Traditionally, the hardware cost of a switching network is measured by the number of its crosspoints. In general, an a×b switch has a×b crosspoints. The simplest design for a N×N nonblocking switching network is to adopt an N×N crossbar, which has N2 crosspoints. However, this hardware cost would be too high as N becomes large. Adopting a multistage network is a common approach to reducing the hardware cost of a switching network, since each stage of the network consists of smaller crossbars, and the total number of crosspoints of the network is much lower than that of an N×N crossbar.
The Clos-type network is a special type of multistage switching network with the following structural properties. For each switch module in a stage (except the last stage) of the network, its outputs are linked to all the switch modules in the next stage, with each output linked to a switch module and no two outputs linked to the same switch module. A typical three-stage Clos network has r switch modules of size n×m in the input stage, m switch modules of size r×r in the middle stage, and r switch modules of size m×n in the output stage with N=n×r and m>=n. The hardware cost of the network in terms of the number of crosspoints is {r×n×m+m×r2+r×m×n=m (2N+r2)}, which is proportional to m, the number of switch modules in the middle stage. Since the cost depends on all the terms that make up the total crosspoint count and depends on m, n, and r, minimizing the value of m may achieve low hardware cost for a three-stage Clos network. Alternatively, you can minimize n and or r as well assuming the other terms don't increase as a result.

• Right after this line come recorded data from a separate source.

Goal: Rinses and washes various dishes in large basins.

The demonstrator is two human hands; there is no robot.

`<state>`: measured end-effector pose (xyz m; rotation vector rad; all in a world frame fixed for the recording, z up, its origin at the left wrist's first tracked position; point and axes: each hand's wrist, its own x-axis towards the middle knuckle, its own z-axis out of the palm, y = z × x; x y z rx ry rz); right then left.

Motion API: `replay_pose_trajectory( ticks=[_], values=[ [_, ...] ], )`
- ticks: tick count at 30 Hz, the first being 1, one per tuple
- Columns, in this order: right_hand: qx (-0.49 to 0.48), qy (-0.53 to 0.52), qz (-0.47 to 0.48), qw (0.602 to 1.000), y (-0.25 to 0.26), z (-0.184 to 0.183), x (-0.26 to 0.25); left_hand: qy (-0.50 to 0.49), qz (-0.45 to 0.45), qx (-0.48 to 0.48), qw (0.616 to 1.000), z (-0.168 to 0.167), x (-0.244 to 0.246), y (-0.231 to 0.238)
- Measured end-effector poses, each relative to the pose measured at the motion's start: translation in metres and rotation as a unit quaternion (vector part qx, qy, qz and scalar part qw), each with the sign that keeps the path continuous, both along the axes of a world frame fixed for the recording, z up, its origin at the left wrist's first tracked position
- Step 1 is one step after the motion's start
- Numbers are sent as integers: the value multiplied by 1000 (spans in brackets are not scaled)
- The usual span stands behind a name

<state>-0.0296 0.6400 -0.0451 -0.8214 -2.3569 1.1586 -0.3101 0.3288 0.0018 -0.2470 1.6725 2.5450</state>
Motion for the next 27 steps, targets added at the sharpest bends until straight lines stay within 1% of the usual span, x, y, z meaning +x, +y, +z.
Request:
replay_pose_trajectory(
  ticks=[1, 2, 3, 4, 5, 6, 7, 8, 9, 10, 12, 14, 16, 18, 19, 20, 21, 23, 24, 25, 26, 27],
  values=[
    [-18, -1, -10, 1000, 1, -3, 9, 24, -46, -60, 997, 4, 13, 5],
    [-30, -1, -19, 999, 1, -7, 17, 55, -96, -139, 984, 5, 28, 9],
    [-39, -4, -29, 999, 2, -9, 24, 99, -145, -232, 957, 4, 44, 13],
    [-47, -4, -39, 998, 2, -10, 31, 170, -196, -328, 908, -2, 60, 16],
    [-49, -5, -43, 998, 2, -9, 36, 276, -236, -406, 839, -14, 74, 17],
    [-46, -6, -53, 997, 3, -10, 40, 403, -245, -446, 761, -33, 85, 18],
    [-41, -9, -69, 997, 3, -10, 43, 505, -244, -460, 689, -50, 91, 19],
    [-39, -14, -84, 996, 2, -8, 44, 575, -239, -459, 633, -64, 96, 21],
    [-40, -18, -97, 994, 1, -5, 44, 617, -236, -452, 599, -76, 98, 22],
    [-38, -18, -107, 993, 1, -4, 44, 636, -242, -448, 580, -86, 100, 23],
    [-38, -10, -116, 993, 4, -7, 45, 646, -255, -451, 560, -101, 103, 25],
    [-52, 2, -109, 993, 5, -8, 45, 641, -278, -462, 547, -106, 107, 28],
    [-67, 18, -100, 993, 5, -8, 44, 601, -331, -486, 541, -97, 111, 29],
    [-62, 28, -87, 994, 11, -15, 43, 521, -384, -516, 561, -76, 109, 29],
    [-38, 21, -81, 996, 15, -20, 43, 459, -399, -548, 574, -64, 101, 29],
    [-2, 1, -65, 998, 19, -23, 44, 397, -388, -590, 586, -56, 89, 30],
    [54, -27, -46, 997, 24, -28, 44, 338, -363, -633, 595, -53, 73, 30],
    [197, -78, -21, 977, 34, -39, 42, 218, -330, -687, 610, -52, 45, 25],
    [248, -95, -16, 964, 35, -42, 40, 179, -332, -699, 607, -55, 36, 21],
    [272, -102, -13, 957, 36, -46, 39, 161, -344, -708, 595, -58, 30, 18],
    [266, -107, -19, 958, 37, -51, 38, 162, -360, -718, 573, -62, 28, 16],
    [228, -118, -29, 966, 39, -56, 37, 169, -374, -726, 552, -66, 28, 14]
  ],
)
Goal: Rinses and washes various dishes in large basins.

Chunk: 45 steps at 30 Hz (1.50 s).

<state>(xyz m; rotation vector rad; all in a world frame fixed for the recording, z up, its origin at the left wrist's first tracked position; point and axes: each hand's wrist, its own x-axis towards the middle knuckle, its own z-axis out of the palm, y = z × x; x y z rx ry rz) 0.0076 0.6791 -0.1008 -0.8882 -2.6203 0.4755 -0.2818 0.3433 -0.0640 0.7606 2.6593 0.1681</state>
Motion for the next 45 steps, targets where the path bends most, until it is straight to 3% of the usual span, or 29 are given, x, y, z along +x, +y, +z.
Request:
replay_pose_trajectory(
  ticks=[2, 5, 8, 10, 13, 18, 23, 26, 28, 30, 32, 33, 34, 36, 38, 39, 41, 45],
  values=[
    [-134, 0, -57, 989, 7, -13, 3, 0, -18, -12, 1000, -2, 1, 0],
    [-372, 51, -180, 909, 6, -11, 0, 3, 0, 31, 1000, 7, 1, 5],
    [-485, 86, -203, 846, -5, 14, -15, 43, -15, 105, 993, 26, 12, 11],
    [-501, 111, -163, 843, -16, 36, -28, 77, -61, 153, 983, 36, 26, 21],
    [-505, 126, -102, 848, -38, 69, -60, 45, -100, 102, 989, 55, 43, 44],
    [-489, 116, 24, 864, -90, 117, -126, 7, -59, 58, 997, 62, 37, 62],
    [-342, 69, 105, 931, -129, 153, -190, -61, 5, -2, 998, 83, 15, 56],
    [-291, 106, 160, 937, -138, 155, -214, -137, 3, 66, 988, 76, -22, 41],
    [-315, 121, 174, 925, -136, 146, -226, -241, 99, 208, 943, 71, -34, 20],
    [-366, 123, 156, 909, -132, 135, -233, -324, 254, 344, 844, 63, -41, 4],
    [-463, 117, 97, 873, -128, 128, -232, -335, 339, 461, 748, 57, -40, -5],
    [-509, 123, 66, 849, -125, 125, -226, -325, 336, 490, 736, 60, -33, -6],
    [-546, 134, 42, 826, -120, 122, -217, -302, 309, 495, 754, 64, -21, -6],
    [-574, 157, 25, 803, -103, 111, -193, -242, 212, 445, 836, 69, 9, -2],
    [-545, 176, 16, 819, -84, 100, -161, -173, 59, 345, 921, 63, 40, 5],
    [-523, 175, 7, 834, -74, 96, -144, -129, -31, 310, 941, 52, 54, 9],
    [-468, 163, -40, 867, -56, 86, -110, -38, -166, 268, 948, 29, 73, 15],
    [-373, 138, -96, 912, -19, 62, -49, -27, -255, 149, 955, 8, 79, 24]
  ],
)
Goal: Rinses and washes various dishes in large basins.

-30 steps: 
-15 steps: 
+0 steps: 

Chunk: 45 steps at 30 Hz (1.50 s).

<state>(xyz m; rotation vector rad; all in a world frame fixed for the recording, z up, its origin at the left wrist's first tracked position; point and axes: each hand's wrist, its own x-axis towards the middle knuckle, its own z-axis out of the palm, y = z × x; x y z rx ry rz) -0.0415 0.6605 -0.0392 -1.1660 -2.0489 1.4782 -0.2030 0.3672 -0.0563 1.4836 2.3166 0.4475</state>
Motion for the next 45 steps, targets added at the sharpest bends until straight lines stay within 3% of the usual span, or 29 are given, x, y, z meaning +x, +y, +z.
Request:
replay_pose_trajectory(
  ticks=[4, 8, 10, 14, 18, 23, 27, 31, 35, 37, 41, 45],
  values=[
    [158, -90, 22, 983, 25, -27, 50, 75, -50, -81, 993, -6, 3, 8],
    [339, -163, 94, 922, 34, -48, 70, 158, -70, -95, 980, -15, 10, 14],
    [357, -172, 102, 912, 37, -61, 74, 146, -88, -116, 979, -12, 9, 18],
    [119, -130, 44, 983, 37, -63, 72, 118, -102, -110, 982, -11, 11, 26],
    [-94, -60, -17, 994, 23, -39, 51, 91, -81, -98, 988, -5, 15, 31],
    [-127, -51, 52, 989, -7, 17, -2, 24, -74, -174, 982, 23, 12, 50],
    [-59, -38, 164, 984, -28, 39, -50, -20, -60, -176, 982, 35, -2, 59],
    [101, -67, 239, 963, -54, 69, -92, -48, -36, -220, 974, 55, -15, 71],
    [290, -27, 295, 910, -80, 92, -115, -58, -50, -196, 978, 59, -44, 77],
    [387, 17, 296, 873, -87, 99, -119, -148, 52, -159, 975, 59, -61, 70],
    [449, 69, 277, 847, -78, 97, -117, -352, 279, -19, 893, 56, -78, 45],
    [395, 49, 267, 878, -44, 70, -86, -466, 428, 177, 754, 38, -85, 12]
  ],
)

Accordingly, there are long-felt industry needs for methods that improve upon conventional methods including the improved systems, methods and apparatus disclosed herein.
The features that are characteristic of the teachings, together with further objects and advantages, are better understood from the detailed description and the accompanying figures. Each of the figures is provided for the purpose of illustration and description only, and does not limit the present teachings.